SIR MEIRION: No. 2.          by R.M.
Cader Idris has many legends associated with it. The name, of course, means the seat of Idris, in fact the giant Idris Fawr who was the legendary inventor of the harp, and who studied the stars from his seat on the mountain top and made the music which gave the Welsh people their love of song. One of the stories about the mountain tells how the great god of the neighbourhood was Gwynn ap Nudd, or Light, son of the morning mist. This spirit had a pack of hounds with which he hunted the souls of the dead when they sought refuge in the crags of Cader. When his hounds seized them he took them down to the underworld. He later became king of fairyland and there are many legends about the visits which the fairies, who are said to have lived deep inside Cader, made to the local people.

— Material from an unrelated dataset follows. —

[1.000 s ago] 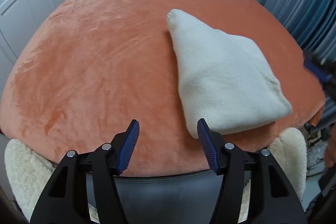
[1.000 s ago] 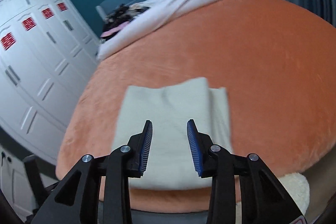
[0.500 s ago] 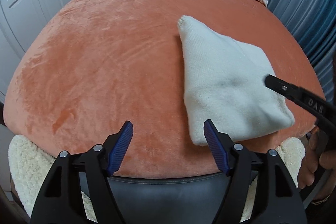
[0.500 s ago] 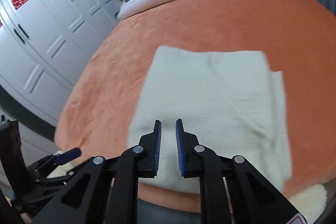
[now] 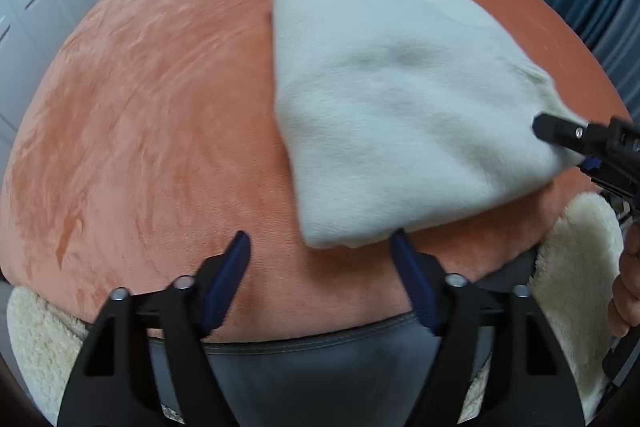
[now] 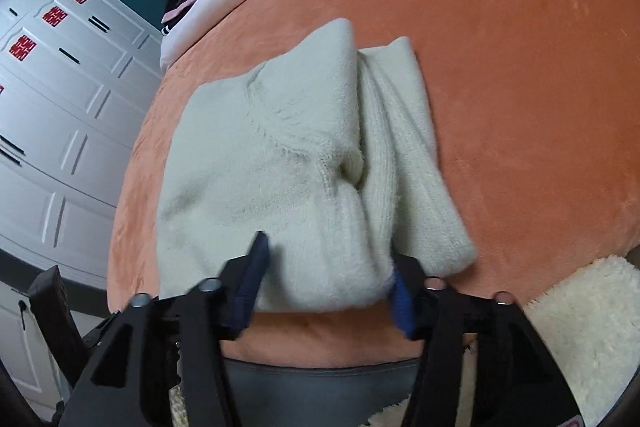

Rising from the South Western slopes of Cader is the Afon Cader which flows down a narrow, steep sided valley to meet the Dysynni. Near the head waters of the stream is a small village, Llanfihangel y Pennant (the Church of St. Michael the Archangel at the Head of the Stream). The name Llanfihangel is common throughout Wales and has a ninth century origin when many churches were dedicated to St. Michael. An old story tells of deep vaults under the church where smuggled goods were hidden. This area many years ago was notorious for its smuggling activities, goods being brought from the continent and from Ireland.
Llanfihangel y Pennant is known for another reason. A girl from the village indirectly caused the formation of the British and Foreign Bible Society. Mary Jones was born here late in the 18th century. Her father, a weaver, was very religious but very poor and he could not afford to buy a Bible which, in those days, was very expensive. For a long time she saved every coin that she could spare and, when she was 18, she had enough to buy one. The nearest place where it was possible to get one was Bala.
One morning she set off at dawn and walked barefoot across the mountains to reach Bala late in the evening. The Reverend Thomas Charles, who distributed the Bibles, only had his own copy left but nevertheless, gave it to her to take home. She then walked back. Later, inspired by Mary's action, he formed a committee which led to the formation of the British and Foreign Bible Society so that inexpensive editions of the Bible could be printed and distributed where they were needed.
Every year the American section of this Society sends a wreath to be placed on the monument, erected to Mary Jones at Llanfihangel in memory of her part in the formation of the Society.